Tuesday, May 26, 2015

love

it happened. all of a sudden the love was there rapidly filling my every cell. love was forcing in, pushing away my thoughts and feelings, adamantly squeezing them out, replacing all i had. instantly i understood it was love.  i recognized it, i welcomed it, i opened all the space in me for it. i did not need anything else. all i had before was no longer important or real. i let love fill me full of warm incredibly light glowing tender happiness.  

Tuesday, October 14, 2014

emotional intensity


google ‘emotional intensity’ and you will find this to be a favorable characteristic suggesting gifted individuality. it is a positive quality to have, something to be nurtured and cherished. it is considered to be a strength implying interesting complex personality with wonderfully rich inner world. this trait should be cultivated, appreciated and valued.

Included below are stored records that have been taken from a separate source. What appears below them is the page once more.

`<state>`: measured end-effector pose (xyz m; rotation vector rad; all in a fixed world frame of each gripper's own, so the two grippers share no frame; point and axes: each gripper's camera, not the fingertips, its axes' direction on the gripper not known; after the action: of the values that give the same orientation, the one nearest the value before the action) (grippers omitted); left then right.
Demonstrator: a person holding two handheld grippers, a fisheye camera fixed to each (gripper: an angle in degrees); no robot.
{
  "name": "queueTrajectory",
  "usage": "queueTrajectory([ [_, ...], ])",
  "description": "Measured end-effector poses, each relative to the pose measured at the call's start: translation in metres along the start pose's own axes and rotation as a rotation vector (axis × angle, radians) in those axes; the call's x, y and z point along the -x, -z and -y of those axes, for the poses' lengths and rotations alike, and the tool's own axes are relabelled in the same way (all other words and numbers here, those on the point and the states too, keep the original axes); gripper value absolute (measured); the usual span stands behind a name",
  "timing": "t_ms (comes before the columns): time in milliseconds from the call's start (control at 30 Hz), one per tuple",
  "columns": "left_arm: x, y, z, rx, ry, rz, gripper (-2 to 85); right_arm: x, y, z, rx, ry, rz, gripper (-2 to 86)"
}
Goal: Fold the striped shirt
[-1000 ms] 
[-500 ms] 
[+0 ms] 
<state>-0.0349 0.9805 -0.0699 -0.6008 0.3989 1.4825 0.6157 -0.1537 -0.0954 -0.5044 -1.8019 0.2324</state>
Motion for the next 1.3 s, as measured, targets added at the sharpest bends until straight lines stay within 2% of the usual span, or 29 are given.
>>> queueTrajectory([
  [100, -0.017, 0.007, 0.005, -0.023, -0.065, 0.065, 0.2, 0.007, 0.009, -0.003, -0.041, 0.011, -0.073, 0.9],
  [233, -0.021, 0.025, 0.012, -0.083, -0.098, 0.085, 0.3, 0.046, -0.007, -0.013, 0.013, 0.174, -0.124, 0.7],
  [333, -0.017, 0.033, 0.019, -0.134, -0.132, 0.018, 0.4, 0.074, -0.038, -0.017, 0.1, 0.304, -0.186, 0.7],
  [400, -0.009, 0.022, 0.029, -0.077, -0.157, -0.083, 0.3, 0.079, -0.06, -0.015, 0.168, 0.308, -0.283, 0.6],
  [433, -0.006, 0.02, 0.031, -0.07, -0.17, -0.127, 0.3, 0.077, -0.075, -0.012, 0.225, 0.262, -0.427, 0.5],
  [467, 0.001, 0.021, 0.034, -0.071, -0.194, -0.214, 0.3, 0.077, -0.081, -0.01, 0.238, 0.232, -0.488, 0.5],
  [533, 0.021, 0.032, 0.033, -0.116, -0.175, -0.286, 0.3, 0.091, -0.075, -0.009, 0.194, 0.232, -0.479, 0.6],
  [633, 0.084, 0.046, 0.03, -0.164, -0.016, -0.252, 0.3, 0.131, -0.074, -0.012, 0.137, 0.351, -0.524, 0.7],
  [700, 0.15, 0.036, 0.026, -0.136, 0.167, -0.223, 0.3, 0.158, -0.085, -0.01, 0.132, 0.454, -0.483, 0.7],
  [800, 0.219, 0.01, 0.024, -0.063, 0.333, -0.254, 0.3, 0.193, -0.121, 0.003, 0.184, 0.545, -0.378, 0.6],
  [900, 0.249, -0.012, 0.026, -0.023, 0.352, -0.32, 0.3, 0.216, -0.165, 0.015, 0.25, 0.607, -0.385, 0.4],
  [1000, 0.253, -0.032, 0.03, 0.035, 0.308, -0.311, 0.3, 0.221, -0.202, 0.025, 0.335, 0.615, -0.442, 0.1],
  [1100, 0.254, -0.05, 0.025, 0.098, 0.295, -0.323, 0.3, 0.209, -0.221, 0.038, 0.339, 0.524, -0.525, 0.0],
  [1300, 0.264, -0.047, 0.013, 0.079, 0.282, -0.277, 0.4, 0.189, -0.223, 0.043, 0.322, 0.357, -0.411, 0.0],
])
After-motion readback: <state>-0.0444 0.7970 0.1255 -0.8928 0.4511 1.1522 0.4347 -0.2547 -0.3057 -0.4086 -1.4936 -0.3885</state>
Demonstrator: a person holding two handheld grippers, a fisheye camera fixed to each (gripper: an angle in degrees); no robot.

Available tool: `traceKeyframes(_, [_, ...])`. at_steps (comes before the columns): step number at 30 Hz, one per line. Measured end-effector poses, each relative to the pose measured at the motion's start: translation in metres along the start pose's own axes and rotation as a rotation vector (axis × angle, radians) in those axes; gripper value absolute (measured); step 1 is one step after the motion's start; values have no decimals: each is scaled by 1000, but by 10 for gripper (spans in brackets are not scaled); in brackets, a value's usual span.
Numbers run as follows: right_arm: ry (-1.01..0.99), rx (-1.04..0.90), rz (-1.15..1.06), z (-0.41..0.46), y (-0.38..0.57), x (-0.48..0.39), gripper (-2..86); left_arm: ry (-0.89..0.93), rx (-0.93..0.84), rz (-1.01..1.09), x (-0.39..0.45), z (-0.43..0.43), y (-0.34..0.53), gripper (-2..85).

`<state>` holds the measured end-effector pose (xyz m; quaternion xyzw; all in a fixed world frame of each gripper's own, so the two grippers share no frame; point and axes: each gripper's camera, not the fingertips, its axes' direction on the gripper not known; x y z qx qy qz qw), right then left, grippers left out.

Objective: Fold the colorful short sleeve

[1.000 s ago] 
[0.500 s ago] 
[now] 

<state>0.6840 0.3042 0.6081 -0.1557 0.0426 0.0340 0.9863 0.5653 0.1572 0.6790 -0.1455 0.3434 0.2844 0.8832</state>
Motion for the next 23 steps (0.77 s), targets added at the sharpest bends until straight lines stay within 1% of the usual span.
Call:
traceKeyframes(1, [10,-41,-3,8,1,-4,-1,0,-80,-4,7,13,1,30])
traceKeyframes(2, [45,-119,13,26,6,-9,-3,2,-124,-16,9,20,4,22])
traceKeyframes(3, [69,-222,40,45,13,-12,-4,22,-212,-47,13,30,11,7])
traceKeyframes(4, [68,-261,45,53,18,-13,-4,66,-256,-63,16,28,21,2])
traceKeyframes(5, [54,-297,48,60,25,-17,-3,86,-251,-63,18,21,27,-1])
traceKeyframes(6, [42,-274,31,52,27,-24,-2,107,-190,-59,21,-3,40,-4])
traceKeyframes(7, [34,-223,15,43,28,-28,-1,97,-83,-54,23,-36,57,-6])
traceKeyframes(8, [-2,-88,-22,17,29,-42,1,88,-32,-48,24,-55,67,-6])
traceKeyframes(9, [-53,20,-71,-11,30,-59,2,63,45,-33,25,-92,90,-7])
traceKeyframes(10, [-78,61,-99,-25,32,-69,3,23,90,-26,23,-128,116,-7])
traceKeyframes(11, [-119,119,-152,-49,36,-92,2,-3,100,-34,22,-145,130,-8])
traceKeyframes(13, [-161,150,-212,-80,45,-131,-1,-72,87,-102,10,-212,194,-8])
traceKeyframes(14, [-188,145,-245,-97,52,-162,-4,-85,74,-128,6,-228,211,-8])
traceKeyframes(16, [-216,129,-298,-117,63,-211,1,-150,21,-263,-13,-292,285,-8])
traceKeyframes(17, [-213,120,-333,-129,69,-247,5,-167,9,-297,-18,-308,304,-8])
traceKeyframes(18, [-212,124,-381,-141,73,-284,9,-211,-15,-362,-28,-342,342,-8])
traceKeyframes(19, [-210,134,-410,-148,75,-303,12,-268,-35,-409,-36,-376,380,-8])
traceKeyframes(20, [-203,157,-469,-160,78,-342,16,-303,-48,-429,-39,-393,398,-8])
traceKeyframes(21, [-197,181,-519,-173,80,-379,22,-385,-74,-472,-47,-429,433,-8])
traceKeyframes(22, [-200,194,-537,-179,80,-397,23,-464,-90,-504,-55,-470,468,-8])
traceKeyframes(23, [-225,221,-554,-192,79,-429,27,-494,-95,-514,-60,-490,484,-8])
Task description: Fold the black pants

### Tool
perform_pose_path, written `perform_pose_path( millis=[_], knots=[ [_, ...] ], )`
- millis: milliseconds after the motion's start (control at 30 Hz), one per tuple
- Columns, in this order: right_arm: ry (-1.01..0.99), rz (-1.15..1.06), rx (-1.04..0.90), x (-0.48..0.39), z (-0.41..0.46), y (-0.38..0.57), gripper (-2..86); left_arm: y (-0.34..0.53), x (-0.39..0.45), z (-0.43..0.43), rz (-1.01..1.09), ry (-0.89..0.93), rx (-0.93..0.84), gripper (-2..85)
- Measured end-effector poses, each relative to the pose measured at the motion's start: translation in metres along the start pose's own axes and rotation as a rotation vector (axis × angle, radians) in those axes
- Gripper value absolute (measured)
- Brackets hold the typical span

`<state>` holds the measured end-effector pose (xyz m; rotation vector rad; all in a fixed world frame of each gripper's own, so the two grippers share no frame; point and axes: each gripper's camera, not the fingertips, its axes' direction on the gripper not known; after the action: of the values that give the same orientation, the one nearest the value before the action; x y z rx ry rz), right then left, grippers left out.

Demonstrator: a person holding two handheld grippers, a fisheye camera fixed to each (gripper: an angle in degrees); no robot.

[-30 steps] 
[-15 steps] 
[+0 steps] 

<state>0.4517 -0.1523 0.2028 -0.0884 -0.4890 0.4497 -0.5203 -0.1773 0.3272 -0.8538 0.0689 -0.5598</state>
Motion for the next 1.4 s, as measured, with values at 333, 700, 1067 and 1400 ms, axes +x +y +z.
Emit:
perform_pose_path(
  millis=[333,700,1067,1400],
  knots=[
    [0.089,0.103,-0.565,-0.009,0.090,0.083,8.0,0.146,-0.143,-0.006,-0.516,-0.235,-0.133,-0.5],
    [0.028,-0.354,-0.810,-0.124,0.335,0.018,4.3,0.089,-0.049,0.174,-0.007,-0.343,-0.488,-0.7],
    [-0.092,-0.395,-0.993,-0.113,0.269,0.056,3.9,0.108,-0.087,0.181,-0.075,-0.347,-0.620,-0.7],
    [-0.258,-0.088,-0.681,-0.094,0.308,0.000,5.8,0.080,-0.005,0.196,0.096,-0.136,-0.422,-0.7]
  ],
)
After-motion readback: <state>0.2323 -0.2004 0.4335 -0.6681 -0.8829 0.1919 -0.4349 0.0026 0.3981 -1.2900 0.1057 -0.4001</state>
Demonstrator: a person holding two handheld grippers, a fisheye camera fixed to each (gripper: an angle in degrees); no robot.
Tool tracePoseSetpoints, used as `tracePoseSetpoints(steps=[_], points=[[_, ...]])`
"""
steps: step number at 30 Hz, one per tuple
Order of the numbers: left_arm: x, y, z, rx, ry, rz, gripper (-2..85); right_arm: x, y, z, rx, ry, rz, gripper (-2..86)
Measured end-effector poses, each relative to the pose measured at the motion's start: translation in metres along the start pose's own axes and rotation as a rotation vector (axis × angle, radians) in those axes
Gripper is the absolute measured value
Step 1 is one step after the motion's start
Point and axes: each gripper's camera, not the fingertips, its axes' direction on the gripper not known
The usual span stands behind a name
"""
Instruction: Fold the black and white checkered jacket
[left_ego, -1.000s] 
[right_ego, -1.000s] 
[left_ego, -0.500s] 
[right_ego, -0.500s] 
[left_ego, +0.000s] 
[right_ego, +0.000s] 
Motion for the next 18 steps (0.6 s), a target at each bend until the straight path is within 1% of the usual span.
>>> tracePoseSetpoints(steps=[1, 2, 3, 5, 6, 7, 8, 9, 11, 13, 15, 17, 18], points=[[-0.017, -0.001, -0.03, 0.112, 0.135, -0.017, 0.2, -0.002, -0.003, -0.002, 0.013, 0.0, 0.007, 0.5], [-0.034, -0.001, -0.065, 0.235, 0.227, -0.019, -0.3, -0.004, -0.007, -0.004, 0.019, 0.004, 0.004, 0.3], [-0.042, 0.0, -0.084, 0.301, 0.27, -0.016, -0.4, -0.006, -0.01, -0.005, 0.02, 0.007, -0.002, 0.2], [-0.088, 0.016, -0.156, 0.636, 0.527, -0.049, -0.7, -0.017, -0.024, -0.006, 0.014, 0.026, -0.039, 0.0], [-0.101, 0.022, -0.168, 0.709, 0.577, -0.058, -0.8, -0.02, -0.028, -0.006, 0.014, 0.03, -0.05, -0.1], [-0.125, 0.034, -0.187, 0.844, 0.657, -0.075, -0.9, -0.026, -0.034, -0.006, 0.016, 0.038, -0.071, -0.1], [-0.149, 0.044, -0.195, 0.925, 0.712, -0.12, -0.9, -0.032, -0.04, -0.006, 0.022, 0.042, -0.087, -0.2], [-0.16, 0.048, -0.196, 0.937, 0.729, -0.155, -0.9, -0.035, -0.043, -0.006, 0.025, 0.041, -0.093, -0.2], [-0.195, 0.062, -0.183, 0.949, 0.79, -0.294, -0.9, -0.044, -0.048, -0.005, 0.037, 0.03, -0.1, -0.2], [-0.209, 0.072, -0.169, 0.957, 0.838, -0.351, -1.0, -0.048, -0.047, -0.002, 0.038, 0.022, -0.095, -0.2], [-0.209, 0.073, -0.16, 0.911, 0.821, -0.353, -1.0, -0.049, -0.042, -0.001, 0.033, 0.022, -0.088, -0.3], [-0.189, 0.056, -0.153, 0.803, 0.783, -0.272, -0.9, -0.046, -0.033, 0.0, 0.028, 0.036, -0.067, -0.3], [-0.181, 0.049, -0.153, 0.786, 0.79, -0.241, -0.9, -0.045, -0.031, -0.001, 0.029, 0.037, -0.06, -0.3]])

now add a ‘disorder’ ending to your search. did you get borderline? it is a new name for bpd, congratulations doctors! is adding a word ‘disorder’ enough to turn something supposedly wonderful into something so dark? can ‘disorder’ be replaced with another word to get more mild result? maybe it is just a perfect black and white output fitting to the input of the search.

Friday, May 2, 2014

truthful


please, tell me the truth, - you ask me. i look at you and i am scared. i look at you and i want to tell you the truth. i just don’t know what it means. i want to be a good person.  i want to tell you what you are asking. i don’t know how to do that. i just don’t know. i can try to please you. i can take my best guess. i can tell you what i think you want the truth to be. i will have to do that. i am going to see the look of reassurance in your eyes.  you will feel comforted. you will feel secured.  you will feel good.  i will feel sad. i will feel worthless. i will feel confused.

Wednesday, March 12, 2014

first time


it is a warm bright night in the late spring in a crowed city.  young eccentrically dressed cool looking people are everywhere. we are holding hands. we are crossing a street on a red light. a cab makes a sudden turn almost hitting us. you pull your hand out of mine. you run forward. i step back. i wait for the green light. i cross the street by myself. i put my hand into yours on the other side of the crosswalk. we keep walking. i tell you i love you. this is the first time i tell you that.

Wednesday, July 31, 2013

full

i don't have anything of my own. i don't have any passions, ambitions, desires or dreams. i don't have any interests, goals, talents or skills. there are passions, ambitions, desires and dreams; there are interests, goals, talents and skills. they are inside. they are in me. they are not mine. i live your passions, ambitions, desires and dreams. i live your interests, goals, talents and skills. they fill me. you fill me. i feel full. full of you.